Work order: Retype exactly the lines from the one with "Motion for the" down to the final line of the material below, both included, and nothing more.

****

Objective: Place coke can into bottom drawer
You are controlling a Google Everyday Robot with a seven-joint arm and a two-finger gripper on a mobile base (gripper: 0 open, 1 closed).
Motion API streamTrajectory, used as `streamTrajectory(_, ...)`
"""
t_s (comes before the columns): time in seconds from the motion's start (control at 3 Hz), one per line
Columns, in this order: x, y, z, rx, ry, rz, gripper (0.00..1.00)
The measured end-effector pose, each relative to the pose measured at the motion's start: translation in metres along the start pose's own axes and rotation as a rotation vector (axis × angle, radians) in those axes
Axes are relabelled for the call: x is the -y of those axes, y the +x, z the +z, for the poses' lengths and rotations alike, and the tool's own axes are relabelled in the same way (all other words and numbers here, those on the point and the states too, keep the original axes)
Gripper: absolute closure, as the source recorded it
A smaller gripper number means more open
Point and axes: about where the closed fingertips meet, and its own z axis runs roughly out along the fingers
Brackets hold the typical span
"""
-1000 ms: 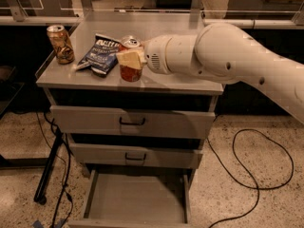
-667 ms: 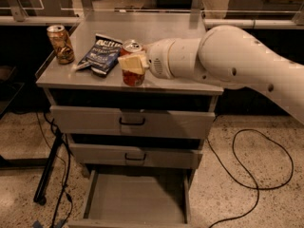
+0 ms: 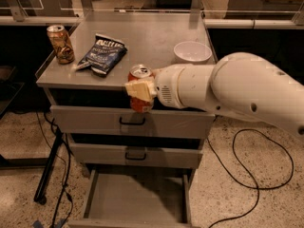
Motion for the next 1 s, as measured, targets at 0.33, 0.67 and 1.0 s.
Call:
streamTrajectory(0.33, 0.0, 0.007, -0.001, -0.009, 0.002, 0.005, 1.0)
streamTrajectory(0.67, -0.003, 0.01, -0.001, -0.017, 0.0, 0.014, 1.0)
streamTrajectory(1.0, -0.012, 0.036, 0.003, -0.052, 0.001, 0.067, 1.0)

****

Answer below:
Motion for the next 1 s, as measured, targets at 0.33, 0.67 and 1.0 s.
Call:
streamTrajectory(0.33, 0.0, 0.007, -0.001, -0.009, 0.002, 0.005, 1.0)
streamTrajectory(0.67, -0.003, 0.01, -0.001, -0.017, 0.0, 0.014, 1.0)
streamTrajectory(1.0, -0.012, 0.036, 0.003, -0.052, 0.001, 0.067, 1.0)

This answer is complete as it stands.